*Problem to work on*. Would you extract the whole listing below and retype it exactly?

*Given data*.

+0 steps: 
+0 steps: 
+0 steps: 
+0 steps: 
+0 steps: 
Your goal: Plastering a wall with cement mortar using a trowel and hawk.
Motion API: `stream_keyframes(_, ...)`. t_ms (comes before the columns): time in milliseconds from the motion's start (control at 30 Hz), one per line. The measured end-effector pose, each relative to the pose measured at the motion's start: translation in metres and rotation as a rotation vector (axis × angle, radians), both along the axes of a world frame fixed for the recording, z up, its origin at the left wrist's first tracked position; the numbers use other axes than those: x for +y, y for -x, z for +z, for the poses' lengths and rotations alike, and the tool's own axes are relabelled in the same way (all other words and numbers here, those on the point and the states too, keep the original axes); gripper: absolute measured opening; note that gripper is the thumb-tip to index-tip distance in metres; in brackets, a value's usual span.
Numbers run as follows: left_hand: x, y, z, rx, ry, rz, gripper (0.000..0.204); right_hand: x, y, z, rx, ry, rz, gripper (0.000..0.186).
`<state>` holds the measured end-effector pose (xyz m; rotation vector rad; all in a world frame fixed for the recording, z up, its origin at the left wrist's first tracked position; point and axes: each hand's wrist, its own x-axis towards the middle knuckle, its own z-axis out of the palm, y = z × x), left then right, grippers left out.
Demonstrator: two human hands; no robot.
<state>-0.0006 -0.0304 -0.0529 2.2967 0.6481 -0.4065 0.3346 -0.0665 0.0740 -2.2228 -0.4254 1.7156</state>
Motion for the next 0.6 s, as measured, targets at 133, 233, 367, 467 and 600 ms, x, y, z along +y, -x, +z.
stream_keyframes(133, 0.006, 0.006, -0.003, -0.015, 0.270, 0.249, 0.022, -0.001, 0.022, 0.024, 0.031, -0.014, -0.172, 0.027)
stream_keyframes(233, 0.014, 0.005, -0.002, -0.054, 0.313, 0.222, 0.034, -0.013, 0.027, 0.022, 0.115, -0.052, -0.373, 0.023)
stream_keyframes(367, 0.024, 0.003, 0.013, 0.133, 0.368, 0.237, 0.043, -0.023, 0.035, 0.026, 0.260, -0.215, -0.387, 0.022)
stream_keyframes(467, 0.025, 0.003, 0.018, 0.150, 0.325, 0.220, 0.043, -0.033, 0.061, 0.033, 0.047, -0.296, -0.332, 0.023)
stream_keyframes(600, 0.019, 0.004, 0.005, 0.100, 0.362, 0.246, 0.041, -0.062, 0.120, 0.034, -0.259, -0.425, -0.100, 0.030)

*Task result*.
+0 steps: 
+0 steps: 
+0 steps: 
+0 steps: 
+0 steps: 
Your goal: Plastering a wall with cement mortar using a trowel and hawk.
Motion API: `stream_keyframes(_, ...)`. t_ms (comes before the columns): time in milliseconds from the motion's start (control at 30 Hz), one per line. The measured end-effector pose, each relative to the pose measured at the motion's start: translation in metres and rotation as a rotation vector (axis × angle, radians), both along the axes of a world frame fixed for the recording, z up, its origin at the left wrist's first tracked position; the numbers use other axes than those: x for +y, y for -x, z for +z, for the poses' lengths and rotations alike, and the tool's own axes are relabelled in the same way (all other words and numbers here, those on the point and the states too, keep the original axes); gripper: absolute measured opening; note that gripper is the thumb-tip to index-tip distance in metres; in brackets, a value's usual span.
Numbers run as follows: left_hand: x, y, z, rx, ry, rz, gripper (0.000..0.204); right_hand: x, y, z, rx, ry, rz, gripper (0.000..0.186).
`<state>` holds the measured end-effector pose (xyz m; rotation vector rad; all in a world frame fixed for the recording, z up, its origin at the left wrist's first tracked position; point and axes: each hand's wrist, its own x-axis towards the middle knuckle, its own z-axis out of the palm, y = z × x), left then right, grippers left out.
Demonstrator: two human hands; no robot.
<state>-0.0006 -0.0304 -0.0529 2.2967 0.6481 -0.4065 0.3346 -0.0665 0.0740 -2.2228 -0.4254 1.7156</state>
Motion for the next 0.6 s, as measured, targets at 133, 233, 367, 467 and 600 ms, x, y, z along +y, -x, +z.
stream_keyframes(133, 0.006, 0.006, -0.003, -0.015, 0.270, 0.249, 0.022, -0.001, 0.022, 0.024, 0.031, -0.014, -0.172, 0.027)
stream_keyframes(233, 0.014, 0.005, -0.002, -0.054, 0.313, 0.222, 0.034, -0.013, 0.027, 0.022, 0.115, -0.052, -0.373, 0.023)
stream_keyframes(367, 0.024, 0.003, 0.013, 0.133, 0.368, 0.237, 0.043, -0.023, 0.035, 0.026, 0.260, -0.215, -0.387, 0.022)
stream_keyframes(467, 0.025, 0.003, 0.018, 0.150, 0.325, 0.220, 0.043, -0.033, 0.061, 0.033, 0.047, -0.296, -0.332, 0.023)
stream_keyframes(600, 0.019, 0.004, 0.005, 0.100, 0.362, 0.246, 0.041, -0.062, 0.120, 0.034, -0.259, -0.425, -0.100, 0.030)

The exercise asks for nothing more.